Desencuentro
Y después dicen que el tango, por su vejez, no refleja la vida cotidiana. Déjense de gansadas.
«¡Qué desencuentro más hondo,/ qué desconsuelo brutal!,/ que ganas de echarse en el suelo/ y ponerse a llorar».
Imagino que así se siente, aunque quizás sin una expresión tan dramática, el juez de Adolescentes de 4º Turno Washington Baliva. Y, de un modo parecido, los policías de la Seccional 16ª.
Todo por un jovencito sospechoso de integrar una banda dedicada al secuestro exprés, al que el magistrado liberó luego de cumplida la indagatoria.
¿Por qué el desencuentro? ¿Por qué uno y otros mascullan, mirándose de soslayo sin pizca de empatía?
Baliva dijo que dispuso la libertad del adolescente con la orden de que fuese vigilado, en una operación de inteligencia, por quienes trabajaban en el caso, persuadido de que se llegaría hasta sus cómplices. Sin embargo, los policías lo habrían desoído.
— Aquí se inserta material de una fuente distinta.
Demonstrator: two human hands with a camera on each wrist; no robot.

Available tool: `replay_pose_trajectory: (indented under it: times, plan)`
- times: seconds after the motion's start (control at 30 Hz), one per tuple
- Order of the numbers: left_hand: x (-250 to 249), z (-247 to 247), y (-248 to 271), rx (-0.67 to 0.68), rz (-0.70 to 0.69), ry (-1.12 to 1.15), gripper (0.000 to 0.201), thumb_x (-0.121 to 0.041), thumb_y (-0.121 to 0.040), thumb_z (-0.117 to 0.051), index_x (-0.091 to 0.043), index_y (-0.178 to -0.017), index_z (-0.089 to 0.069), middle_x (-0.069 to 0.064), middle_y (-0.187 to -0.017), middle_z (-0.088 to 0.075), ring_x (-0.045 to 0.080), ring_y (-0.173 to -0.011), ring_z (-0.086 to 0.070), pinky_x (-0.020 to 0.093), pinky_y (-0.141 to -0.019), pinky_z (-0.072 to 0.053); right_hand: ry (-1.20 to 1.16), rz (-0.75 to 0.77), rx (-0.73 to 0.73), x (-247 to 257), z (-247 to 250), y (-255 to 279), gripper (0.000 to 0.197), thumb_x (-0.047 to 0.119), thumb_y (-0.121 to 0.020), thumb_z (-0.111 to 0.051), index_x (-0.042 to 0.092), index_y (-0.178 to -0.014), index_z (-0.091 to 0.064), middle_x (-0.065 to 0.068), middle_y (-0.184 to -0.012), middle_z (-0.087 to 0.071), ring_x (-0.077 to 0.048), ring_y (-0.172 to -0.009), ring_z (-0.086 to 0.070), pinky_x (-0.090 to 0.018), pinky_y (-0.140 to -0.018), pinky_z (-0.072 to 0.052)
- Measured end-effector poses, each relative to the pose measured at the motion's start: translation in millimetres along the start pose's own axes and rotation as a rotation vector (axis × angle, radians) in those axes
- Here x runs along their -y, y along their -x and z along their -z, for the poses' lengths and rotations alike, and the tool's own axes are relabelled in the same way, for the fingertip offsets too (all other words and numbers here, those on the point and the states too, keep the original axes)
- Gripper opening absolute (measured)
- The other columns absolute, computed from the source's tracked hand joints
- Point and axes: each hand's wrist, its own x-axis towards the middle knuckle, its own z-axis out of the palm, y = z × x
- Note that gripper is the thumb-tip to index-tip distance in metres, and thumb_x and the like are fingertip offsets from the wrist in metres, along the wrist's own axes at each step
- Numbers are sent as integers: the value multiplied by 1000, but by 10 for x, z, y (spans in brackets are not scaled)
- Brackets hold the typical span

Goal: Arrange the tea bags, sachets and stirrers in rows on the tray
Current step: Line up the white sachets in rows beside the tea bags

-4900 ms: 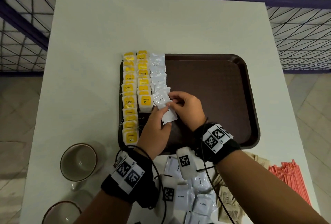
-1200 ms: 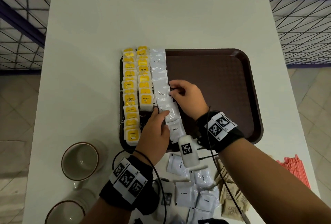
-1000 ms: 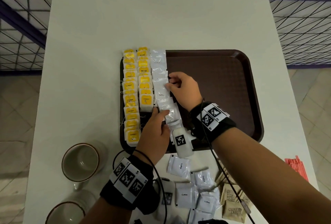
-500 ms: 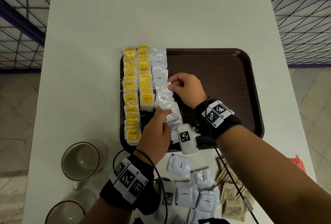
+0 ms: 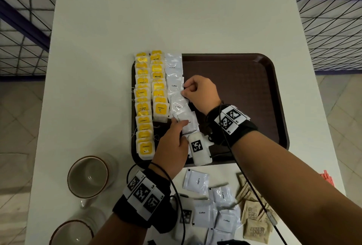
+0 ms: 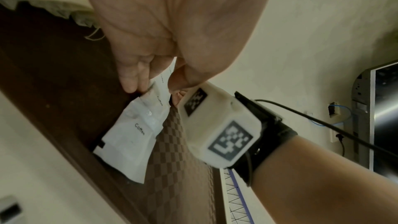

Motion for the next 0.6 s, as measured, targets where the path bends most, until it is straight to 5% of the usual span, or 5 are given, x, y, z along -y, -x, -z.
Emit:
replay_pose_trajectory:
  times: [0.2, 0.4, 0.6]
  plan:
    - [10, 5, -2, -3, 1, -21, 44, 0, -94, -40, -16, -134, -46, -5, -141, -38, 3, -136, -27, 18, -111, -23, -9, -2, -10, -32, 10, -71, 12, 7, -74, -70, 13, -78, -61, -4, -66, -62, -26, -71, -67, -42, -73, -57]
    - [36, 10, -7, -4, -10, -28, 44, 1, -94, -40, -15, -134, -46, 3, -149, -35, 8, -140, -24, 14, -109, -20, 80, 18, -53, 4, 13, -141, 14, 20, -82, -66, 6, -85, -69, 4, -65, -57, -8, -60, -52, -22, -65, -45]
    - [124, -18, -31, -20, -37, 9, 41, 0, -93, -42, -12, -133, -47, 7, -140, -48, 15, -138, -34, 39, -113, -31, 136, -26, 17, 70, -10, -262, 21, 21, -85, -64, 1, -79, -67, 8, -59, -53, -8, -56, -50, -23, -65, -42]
Los investigadores, en cambio, aducen que cumplieron el mandato y que la pesquisa avanzó, pero cuestionaron entre dientes la decisión judicial. La consideraron un error y siguen en sus trece acerca de que había pruebas suficientes para procesar al menor, que ahora, libre, ha vuelto a representar un peligro.
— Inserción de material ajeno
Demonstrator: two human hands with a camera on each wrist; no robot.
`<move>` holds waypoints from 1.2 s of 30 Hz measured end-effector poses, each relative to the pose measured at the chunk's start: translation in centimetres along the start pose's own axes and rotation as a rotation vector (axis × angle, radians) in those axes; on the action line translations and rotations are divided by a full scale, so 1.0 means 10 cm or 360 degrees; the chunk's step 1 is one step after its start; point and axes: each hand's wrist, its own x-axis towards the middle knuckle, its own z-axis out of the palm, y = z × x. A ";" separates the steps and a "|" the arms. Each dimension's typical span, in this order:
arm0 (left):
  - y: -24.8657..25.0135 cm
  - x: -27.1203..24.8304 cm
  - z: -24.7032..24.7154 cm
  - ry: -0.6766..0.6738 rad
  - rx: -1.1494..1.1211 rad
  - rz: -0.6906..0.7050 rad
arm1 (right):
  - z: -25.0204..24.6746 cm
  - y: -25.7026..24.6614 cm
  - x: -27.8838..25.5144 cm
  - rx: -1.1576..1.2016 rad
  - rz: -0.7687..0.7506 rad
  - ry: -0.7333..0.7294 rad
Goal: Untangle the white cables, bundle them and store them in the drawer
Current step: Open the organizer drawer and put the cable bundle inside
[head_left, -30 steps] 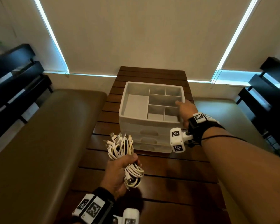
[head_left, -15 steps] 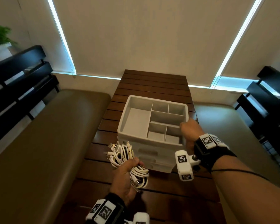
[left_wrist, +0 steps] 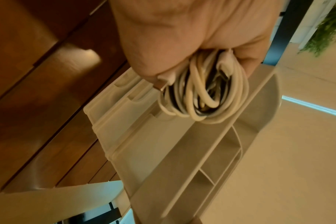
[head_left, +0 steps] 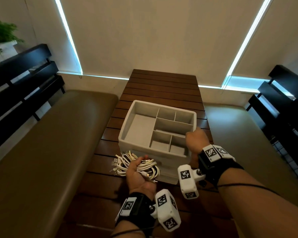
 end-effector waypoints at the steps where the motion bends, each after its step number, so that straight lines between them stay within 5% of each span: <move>1: 0.00 0.00 0.01 0.0002 -0.0001 0.0010 | 0.01 -0.01 0.00 -0.0021 -0.0004 0.0006; 24: -0.13 0.21 -0.30 0.0127 0.0143 0.0189 | 0.10 0.00 0.01 0.0034 -0.0023 0.0166; 36: 0.11 -0.12 -0.71 -0.0029 0.0127 0.0145 | 0.05 -0.02 -0.03 -0.0061 -0.0020 0.0110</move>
Con o sin el tango, la situación inquieta. Perdura desde hace ya demasiado tiempo el desencuentro entre algunos jueces y policías.
No se trata sólo de la presentación de pruebas consistentes para una sentencia, sino de aspectos diversos de la investigación.
La incomprensión, la molestia y el miedo de los contribuyentes han devenido una pandemia.
El proyecto de un nuevo Código del Proceso Penal es una esperanza, algo polvorienta por el tiempo transcurrido entre cajones y escritorios. Mientras se aprueba, si es que ocurre, ¿cómo se arregla este entuerto, que cada día regala un nuevo capítulo para la desgracia pública?
Sólo falta que contraten a Ruedita como asesor, que cree que el secuestro exprés es una nueva marca de café instantáneo.